African commodity exporters risk a “disorderly” hit to their economies if they don’t adapt to the reality of low prices, said a senior official at the International Monetary Fund.
Some governments in sub-Saharan Africa have been slow to “internalize” the fact that prices of oil and other commodities are likely to remain low, said Abebe Aemro Selassie, director of the IMF’s Africa department.
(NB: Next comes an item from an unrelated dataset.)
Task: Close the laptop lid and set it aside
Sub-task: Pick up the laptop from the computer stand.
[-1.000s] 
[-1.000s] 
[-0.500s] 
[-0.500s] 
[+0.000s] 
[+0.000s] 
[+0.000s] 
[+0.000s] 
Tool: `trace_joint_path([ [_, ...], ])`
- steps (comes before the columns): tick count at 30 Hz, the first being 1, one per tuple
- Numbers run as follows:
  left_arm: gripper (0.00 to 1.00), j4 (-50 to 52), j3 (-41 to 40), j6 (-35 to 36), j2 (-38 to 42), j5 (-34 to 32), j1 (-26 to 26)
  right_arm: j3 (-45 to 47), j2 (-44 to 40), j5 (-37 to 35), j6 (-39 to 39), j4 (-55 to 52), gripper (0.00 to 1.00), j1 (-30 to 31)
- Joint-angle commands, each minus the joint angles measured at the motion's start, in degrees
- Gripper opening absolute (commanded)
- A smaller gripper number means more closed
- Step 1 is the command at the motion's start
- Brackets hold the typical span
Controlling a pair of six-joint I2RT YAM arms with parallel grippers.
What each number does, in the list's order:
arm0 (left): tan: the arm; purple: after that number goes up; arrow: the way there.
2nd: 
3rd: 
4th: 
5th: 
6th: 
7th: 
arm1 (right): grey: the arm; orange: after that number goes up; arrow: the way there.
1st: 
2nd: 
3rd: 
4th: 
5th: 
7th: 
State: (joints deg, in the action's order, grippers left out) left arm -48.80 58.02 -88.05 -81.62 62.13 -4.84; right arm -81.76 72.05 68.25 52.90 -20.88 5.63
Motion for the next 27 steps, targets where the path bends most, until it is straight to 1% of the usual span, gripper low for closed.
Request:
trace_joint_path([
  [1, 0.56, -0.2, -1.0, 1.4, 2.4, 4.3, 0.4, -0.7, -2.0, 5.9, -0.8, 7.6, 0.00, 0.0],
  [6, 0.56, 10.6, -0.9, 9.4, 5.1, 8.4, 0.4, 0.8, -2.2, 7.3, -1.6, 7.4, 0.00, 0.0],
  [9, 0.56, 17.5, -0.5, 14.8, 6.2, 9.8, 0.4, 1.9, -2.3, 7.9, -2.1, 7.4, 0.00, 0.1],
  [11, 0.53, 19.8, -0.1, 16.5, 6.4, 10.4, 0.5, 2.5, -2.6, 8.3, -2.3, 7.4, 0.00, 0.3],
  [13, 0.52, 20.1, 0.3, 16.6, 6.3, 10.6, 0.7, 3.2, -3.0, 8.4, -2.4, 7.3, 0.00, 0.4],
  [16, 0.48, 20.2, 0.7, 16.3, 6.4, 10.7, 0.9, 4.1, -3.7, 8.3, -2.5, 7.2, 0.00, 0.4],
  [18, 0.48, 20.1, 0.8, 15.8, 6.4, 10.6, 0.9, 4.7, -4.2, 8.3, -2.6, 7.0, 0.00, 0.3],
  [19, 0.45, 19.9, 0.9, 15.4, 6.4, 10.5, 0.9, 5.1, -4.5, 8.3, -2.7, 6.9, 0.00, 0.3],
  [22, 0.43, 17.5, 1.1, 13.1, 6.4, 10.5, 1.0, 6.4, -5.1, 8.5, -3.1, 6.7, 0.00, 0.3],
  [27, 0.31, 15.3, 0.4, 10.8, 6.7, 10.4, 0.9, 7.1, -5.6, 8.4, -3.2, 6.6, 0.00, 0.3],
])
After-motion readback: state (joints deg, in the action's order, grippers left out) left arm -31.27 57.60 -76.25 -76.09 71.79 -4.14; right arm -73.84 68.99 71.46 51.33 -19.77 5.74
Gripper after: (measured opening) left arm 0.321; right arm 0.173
Countries need to let their currencies adjust to lower demand, while shoring up their budget balances, implementing reforms to improve competitiveness and cushioning the impact on the poor, he said.
“The alternative is a more disorderly adjustment process when you eventually run out of foreign exchange, when you run out of fiscal space,” Selassie said in an interview in Washington. “These are very difficult political decisions, and we’re under no illusion that putting this in place is going to be easy.”
Battered by the commodities slump and anemic global demand, sub-Saharan Africa’s economy is set to expand 1.4 percent this year, the slowest pace in more than two decades, according to the Washington-based fund. Nigeria, one of Africa’s largest oil producers, is poised for its first annual contraction in about 25 years, while growth is expected to be roughly flat this year in South Africa, which is the continent’s biggest producer of gold, chrome and coal.
While the price of crude oil has increased more than 35 percent this year to about $50 per barrel on Monday, it remains at about half of a June 2014 peak. The Bloomberg Commodity Index has fallen more than a third since then.
The IMF forecasts growth in the region will pick up next year to slightly less than 3 percent, from 1.4 percent this year, but only if authorities in the largest economies move promptly to correct imbalances and dispel policy uncertainty.
The growth picture has split into a tale of “two Africas,” with the region’s 23 commodity-exporting economies under severe strain and the remaining 22 nations posting reasonably high growth, the fund said in an outlook for the region released Tuesday.
Selassie said policy implementation by commodity producers has been “inadequate and incomplete.”
“In some cases, it’s basically an expectation that prices will recover, or there are some investments already in the pipeline in the oil sector,” said Selassie, a native of Ethiopia and veteran IMF economist who took over the Africa department last month. “There’s an expectation that an increase in production will make things better again.”
Governments have been cutting spending across the board to balance their budgets, rather than taking the preferred route of targeted cuts or durable steps to raise tax revenue, the IMF said in the outlook. Countries have been reluctant to let their currencies weaken as needed, the fund said.
The IMF is concerned the economic damage of the commodities slump is becoming ingrained, undermining the chances of a strong short-term rebound.
With foreign-exchange reserves dwindling and public debt accumulating rapidly, the return to growth depends “critically” on the availability of new financing, ideally on lenient terms, the IMF said.
Africa’s second-largest copper producer, Zambia, expects to agree on a support package by March with the IMF after asking for the lender’s help. Ivory Coast, the world’s biggest cocoa producer, reached a staff-level deal this month with the fund for $674 million in loans.
But countries such as Nigeria and Angola have so far declined to borrow from the lender. Nigeria has instead turned to the World Bank and China for financing, while Angola recently backed away from loan discussions with the IMF. Selassie said the fund isn’t discussing loans with either country.
“What is most important is really the right policies are being pursued,” he said. “To the extent that you do those policies, you don’t need the sort of exceptional balance of payments support that the fund provides.”